A lot of home lenders' bottom lines have been under pressure recently, and that makes it more tempting for mortgage companies to fraudulently double-pledge loans, potentially increasing warehouse lending risk.

There should be broader awareness today than there was during the last decade of this risk of a lender fraudulently pledging the same loans to different warehouse lenders multiple times. Double-pledging played a notorious role in the collapses of nonbank lender Taylor, Bean & Whitaker, and Colonial Bank, a financial institution that served as TBW's lead warehouse lender and that TBW later attempted to acquire. And even if industry participants have short memories, there's generally more scrutiny and regulation in today's market than during the go-go years.

The risk has certainly dropped compared to 2009, but it looks likely to have increased compared to about a year or so ago. Since then, profit from loan volume has become harder to come by due to a jump in rates from historic lows, and lender expenses have gone up due to major regulations that took effect early this year. Lenders have shown some signs of desperation for cash in the wake of these developments. Loan volumes have picked up a bit from earlier this year, but they are still below some estimates. And there is yet another sweeping and potentially costly regulatory change on the horizon requiring lenders to provide new disclosures to provide to borrowers in originations.

Instances of the same property being banked at multiple warehouse lenders have decreased compared to the TBW days, but are still commonly detected, said Brian Fitzpatrick, president and chief executive of LoanLogics.

"What I've heard is that the warehouse lenders are probably seeing maybe one [instance of double-pledging] a quarter as of late. So it has significantly dropped off from what we've seen in the past," said Fitzpatrick, whose Trevose, Pa., company helps market participants mitigate risks. "However, we have reached a new low if you will in the industry relative to profits at mortgage lenders."

Mortgage Bankers Association statistics show only 54% of mortgage lenders made a profit in the six months between the fourth quarter of last year and the first quarter of this year.

"We're talking 46% of lenders are just not making money right now and that's the first time we've seen that in a very, very long time," Fitzpatrick said. "Now, when those types of things happen, obviously, you need to be more guarded against desperation or desperate acts."

At the same time, home lenders and the warehouse lenders that provide them interim financing are starting to show a willingness to originate and fund riskier loan products. And some smaller warehouse lenders that have only four to six lines are in the market.

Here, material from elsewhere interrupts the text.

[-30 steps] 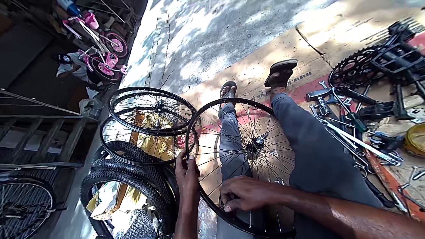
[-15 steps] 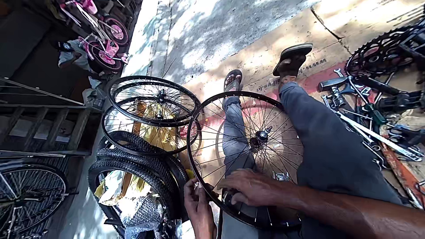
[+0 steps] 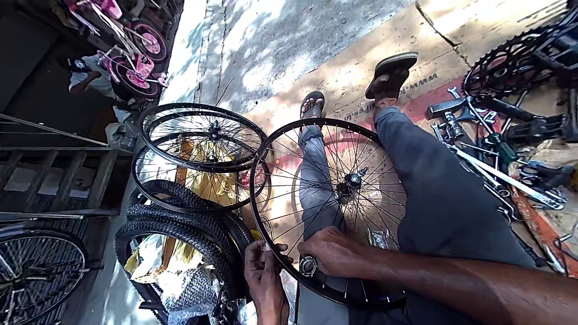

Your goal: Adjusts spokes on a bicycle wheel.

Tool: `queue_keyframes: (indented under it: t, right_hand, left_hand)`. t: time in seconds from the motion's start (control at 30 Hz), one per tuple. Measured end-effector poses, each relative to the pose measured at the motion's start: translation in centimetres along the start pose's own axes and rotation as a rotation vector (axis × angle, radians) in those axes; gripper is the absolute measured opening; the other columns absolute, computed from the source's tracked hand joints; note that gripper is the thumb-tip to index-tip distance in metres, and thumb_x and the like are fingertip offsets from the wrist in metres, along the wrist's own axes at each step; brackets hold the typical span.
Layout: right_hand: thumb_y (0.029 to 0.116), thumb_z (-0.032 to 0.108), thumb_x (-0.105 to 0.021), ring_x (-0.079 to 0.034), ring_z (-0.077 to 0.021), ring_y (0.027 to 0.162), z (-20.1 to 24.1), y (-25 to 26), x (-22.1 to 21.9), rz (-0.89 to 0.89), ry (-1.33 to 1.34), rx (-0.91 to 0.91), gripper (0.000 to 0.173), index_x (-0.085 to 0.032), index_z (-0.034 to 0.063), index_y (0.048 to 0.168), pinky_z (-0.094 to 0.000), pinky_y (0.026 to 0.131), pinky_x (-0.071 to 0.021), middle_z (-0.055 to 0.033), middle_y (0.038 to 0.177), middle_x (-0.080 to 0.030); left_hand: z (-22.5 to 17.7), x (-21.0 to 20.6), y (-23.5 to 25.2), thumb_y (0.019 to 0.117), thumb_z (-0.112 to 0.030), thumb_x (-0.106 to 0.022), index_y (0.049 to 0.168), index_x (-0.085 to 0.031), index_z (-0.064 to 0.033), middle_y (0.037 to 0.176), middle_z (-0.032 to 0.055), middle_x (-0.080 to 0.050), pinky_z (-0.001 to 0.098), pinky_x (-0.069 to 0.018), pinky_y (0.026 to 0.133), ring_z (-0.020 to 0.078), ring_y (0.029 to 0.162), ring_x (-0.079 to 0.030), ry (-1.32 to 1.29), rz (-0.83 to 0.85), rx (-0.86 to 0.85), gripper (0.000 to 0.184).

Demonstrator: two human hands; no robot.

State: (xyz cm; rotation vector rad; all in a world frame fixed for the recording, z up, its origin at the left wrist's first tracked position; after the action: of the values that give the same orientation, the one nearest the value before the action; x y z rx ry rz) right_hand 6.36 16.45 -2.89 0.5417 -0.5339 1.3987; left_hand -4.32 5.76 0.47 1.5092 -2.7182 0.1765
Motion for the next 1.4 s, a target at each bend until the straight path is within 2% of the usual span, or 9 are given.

The main protection against double-pledging today is warehouse lenders' use of the MERS System. But these smaller warehouse lenders are probably the only players that might not be using it, said Michele Perrin, an industry consultant who has served as an expert witness in double-pledging cases. She previously worked for a bank warehouse lending unit.

"The warehouse lender can name themselves in MERS, in the MERS chain of title, as interim funder, so once anyone has named themselves as interim funder, that's in MERS. If somebody else tries five minutes later or five days later to name themselves as interim funder on that same loan, it's going to pop up as a duplicate right away to get notified that there's already a party in that position," she said.

When asked if all warehouse lenders are registering as interim funders, Perrin said the mainstream lenders are but she occasionally has to advise smaller ones to use the registration system. The technology is accessible to smaller players so long as they know to use it, she said.

Some warehouse lenders used MERS when double-pledging abuses were rampant. The problem was the use wasn't widespread or frequent enough, said Perrin.

"You need to know where your money is moment by moment. So hopefully people are using it all throughout the day as they're funding loans," she said.

MERS might not provide complete protection against double-pledging if there is a gap between when warehouse lenders fund loans and when they register them on the system, Fitzpatrick said.

"MERS has had its challenges relative to accurately recording information," he said. "It will eventually be accurate and eventually work out, but these particular cases of fraud are perpetrated so quickly." He advises warehouse lenders to be wary of the risk even if they use the system.

Past challenges at MERS related to user delays in registering loans are addressed by tighter MERS policies regarding those members, said Janis Smith, a spokeswoman for MERSCorp Holdings in Reston, Va., which owns and runs the system.

"There are really tighter compliance protocols and reconciliation requirements," she said. "MERS members really are required to adhere to our quality assurance protocols and if they don't they are in violation of MERS rules and could be subject to penalties or even termination" of their participation in the system.

It is unclear how many warehouse lenders might be operating outside of the system, Smith said. "I know that within the system it is a deterrent to double-pledging fraud," she said.

Such fraud may be severely reduced today compared to the TBW era, but without assurance that every property securing a loan is accounted for and can be referenced, it will remain a risk, said Cy Brinn, chief operating officer of VirPack. Wholesale and correspondent lender customers of his McLean, Va., technology vendor potentially face a similar concern.

"I think that until there is a universal system that is used to track all real estate loan collateral there is a risk of double-pledging," he said.